O, Fallen One is the initial concept workshop of a devised play that combines stylized scenes with fragmented language, movement, dance, and other devices to create a unique artistic experience. The more theatrical sequences are interspersed with traditional dialogue scenes that tell the story of a modern day Ophelia (Megan Ruble) who, as in Shakespeare’s Hamlet, is dumped by a boyfriend (Chris Hull), goes into a depression, and takes to the water to drown.
In this original piece, she’s a high school girl named Lia who lands in the gym’s pool, but rather than descend to a muddy death like her predecessor, she’s pulled from the water and committed to a psych ward for further evaluation. There, a patronizing nurse (Amanda Carson), a concerned teacher (Samantha Kellie), and an emphatic but ineffective doctor (Galen Sato), struggle to help Ophelia while confronting their own shortcomings.
To them she speaks in riddles, reciting passages from Hamlet in response to all of their questions – but she doesn’t just quote Ophelia’s words. They are interwoven with those of the other characters and bound together in a tangled orderliness that belies their seemingly random pattern. We don’t know for sure if it is her imagination creating an alternate reality or if it is simply a haven for her to escape the anxiety of a troubled teen’s mind.
Gail, her teacher, explains that kids are like social cannibals and can be quite cruel in their treatment of each other. Is that what happened to Ophelia? Or is her suicide attempt related to the death of her father four months ago, which now leaves her alone in the world since her mother died when she was young.
It is Ophelia’s statement that “with open eyes she sees the repetition” that struck me as very telling. She goes on to say that she “wishes the worlds of eyes wide shut and eyes wide open would match,” but of course they cannot, and here is where the deconstruction becomes really interesting. Pieces of the puzzle emerge in dance, in shadow work, and in the highly stylized forms seen in the beginning of the play, that take the audience deeper into Ophelia’s psyche.
The Fringe debut of this play is an hour long and just beginning to sort out what it will eventually become. I think that, as it continues to develop, an exciting texture of layers will unfold. Director Jaymie Bellous is on an interesting track with Sinan Zafar’s writing, though I’d look to enhance Ophelia’s journey rather than place so much emphasis on the medical staff. There’s little to be discovered there that hasn’t been seen before unless they are used as metaphors to somehow fill out the workings of Ophelia’s mind. A movement-inspired sequence near the end of the play does this very thing and it is quite effective. It also keeps the pacing from lagging as happens periodically in the dialogue.

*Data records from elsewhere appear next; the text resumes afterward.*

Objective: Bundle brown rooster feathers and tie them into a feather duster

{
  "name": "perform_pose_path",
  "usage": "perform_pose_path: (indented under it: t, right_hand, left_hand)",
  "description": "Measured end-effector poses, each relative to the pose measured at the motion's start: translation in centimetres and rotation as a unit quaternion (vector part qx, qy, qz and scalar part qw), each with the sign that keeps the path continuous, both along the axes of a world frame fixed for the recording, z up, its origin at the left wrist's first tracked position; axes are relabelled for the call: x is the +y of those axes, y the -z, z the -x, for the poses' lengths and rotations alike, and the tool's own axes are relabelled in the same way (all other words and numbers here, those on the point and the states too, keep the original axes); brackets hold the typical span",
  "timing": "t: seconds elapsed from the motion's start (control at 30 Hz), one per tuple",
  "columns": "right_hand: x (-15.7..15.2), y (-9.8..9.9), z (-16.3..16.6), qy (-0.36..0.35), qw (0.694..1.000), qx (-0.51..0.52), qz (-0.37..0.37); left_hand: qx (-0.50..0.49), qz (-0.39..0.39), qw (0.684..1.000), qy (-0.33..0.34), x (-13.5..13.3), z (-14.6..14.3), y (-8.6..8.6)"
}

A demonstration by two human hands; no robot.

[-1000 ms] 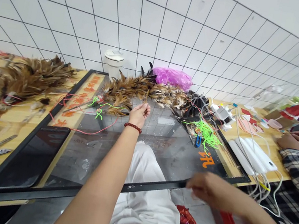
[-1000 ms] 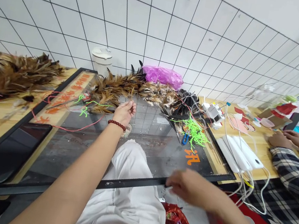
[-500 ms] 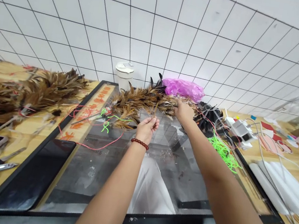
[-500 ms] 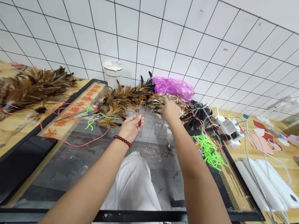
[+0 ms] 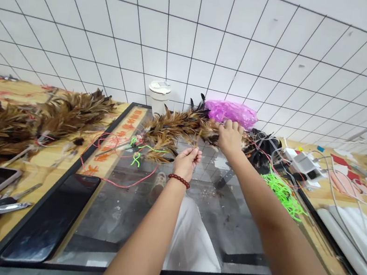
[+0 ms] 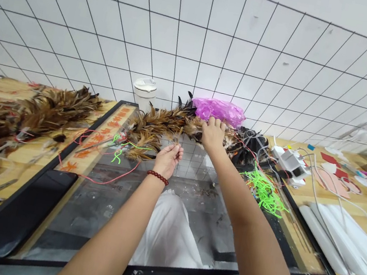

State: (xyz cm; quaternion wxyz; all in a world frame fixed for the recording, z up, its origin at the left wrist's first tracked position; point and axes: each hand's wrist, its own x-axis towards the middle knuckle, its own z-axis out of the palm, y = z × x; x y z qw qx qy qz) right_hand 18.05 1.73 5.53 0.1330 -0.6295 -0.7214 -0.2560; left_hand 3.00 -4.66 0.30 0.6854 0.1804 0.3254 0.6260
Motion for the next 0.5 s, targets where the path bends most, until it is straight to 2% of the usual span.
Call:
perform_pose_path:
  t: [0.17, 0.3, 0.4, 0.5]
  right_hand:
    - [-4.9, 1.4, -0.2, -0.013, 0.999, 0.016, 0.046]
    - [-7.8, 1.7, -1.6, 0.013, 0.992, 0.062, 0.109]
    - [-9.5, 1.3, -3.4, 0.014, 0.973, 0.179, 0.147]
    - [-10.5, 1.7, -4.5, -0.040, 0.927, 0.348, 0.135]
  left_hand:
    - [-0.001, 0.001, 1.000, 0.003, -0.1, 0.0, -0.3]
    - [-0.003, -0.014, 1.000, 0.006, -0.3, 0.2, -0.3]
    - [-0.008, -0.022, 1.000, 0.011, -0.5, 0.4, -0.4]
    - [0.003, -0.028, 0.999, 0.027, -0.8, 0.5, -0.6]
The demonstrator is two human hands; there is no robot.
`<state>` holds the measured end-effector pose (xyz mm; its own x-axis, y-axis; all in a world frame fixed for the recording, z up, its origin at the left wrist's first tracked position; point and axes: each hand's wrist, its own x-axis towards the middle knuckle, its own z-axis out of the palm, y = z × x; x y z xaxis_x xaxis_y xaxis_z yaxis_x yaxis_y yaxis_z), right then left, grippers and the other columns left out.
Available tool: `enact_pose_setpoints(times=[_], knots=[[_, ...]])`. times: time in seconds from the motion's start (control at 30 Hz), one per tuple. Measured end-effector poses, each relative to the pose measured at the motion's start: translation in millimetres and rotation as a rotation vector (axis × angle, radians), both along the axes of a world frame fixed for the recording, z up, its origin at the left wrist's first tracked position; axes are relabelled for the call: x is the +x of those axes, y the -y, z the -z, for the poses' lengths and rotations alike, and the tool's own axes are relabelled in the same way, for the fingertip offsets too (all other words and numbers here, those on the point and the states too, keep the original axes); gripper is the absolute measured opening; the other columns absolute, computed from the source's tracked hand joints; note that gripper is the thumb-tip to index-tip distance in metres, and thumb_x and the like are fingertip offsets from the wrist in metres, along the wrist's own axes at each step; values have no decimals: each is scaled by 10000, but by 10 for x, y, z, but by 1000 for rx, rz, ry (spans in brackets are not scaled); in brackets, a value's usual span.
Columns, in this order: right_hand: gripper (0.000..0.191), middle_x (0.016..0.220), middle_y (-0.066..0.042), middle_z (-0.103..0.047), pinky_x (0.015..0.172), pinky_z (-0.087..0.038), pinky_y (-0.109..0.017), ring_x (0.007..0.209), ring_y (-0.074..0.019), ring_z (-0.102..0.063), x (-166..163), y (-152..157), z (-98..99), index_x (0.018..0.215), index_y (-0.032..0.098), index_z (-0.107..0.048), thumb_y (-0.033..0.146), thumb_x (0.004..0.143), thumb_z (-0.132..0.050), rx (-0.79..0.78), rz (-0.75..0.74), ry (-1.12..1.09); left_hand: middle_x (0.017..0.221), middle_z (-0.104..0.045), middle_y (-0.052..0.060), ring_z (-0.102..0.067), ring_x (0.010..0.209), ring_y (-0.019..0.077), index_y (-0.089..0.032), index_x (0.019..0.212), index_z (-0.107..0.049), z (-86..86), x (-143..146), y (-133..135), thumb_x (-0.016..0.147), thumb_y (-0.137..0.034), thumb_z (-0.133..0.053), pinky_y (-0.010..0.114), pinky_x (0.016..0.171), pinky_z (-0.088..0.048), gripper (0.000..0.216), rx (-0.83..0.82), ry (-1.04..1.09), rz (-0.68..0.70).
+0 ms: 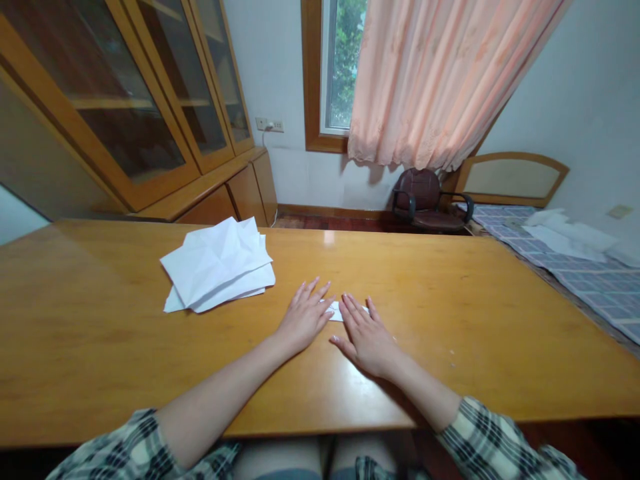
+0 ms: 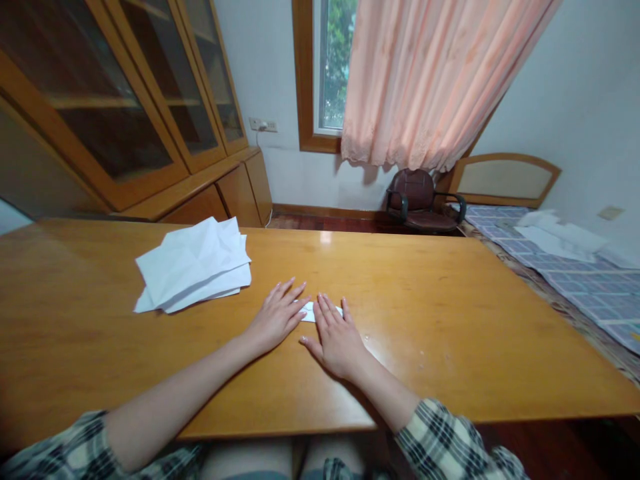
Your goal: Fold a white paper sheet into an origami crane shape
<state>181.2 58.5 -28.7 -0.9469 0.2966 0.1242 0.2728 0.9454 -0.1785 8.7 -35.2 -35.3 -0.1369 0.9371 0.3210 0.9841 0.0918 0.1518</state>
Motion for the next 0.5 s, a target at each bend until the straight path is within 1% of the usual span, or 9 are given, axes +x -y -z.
enact_pose_setpoints(times=[0.13,0.27,0.4,0.5], knots=[[715,1508,-134,-224,1144,-72,-522,1411,-244,-155,17,5,-14,1453,121,-242,595,919,-258,13,2,-40,1400,-469,11,-263,1364,279,-280,1279,-535,17,-7,-3,934,-366,-420,517,1115,-199,373,-37,-25,-6],[683,1508,-106,-237,1152,-64,-506,1410,-225,-164,26,0,-31,1460,149,-224,573,927,-275,11,-61,-57,1367,-509,1,-270,1364,272,-266,1319,-489,-21,23,6,950,-311,-375,520,1126,-148,390,-58,-39,22],[681,1497,-122,-265,1149,-99,-510,1403,-232,-191,23,-19,-12,1460,140,-222,561,929,-291,-3,-94,-51,1413,-453,-3,-241,1377,271,-252,1370,-421,-32,29,39,956,-310,-340,513,1130,-127,426,-104,-12,39],[687,1494,-127,-268,1148,-83,-519,1402,-238,-192,23,-23,-12,1461,139,-218,565,927,-297,-12,-103,-46,1449,-400,-8,-232,1379,269,-250,1403,-365,-17,14,65,957,-318,-314,504,1126,-152,454,-148,40,43]])
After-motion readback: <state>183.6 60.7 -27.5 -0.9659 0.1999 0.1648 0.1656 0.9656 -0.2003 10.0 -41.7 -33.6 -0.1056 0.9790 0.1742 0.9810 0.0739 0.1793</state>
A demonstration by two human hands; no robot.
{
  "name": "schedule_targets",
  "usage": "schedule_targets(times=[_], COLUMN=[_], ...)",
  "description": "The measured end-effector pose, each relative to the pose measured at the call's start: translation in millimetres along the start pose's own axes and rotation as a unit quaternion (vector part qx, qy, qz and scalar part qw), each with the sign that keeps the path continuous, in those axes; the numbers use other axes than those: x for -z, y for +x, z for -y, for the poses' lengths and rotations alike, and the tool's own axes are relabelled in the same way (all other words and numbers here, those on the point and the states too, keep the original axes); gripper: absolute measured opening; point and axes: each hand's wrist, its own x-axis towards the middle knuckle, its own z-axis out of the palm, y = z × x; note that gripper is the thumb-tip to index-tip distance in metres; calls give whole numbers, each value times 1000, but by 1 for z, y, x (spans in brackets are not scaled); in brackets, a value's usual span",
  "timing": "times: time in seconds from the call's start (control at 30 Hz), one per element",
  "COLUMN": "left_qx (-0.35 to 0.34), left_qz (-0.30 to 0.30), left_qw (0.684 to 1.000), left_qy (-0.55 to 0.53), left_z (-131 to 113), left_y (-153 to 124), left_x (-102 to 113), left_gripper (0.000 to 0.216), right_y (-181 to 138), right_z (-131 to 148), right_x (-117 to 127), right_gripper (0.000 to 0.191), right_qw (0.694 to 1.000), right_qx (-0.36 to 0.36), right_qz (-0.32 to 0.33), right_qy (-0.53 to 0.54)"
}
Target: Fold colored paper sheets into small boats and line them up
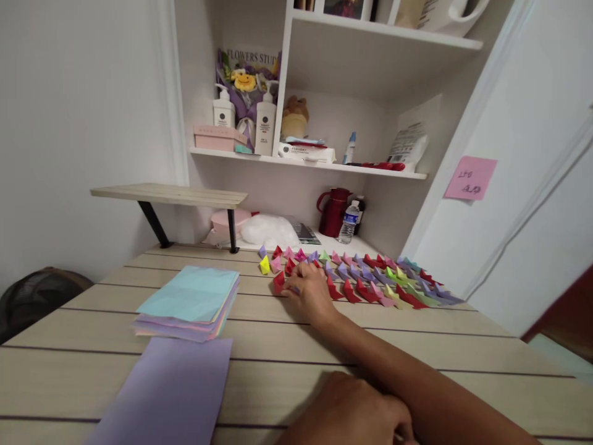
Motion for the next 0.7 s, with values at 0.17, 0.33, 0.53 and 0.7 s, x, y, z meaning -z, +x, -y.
schedule_targets(times=[0.17, 0.33, 0.53, 0.7], left_qx=[19, 18, 9, 3], left_qz=[-18, -38, -47, -33], left_qw=[998, 998, 999, 999], left_qy=[-49, -45, -12, 7], left_z=[-1, 1, 2, 3], left_y=[-1, -1, 0, 1], left_x=[4, -2, -8, -8], left_gripper=[26, 27, 28, 30], right_y=[-5, -10, -13, -13], right_z=[-3, -21, -27, -29], right_x=[-8, -5, -9, -12], right_gripper=[3, 4, 8, 5], right_qw=[1000, 999, 999, 999], right_qx=[-1, -13, 2, 3], right_qz=[-5, -16, -11, -7], right_qy=[-20, -34, -36, -34])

I find this piece to be extremely appealing, with Ruble’s Ophelia a vulnerable creation that will only become richer as she continues to explore her flaws. An abstraction of sorts, each person who views the work is sure to come away with different ideas about what it means. Worlds converging, the fragility of the human spirit, and the challenges of transitioning into a young woman are a few of the themes that immediately become apparent. The choice to make the ending ambiguous may not satisfy every taste but worked for me in this first outing. A nice addition to the sound design is the electronic music of Australian band Faux Pas.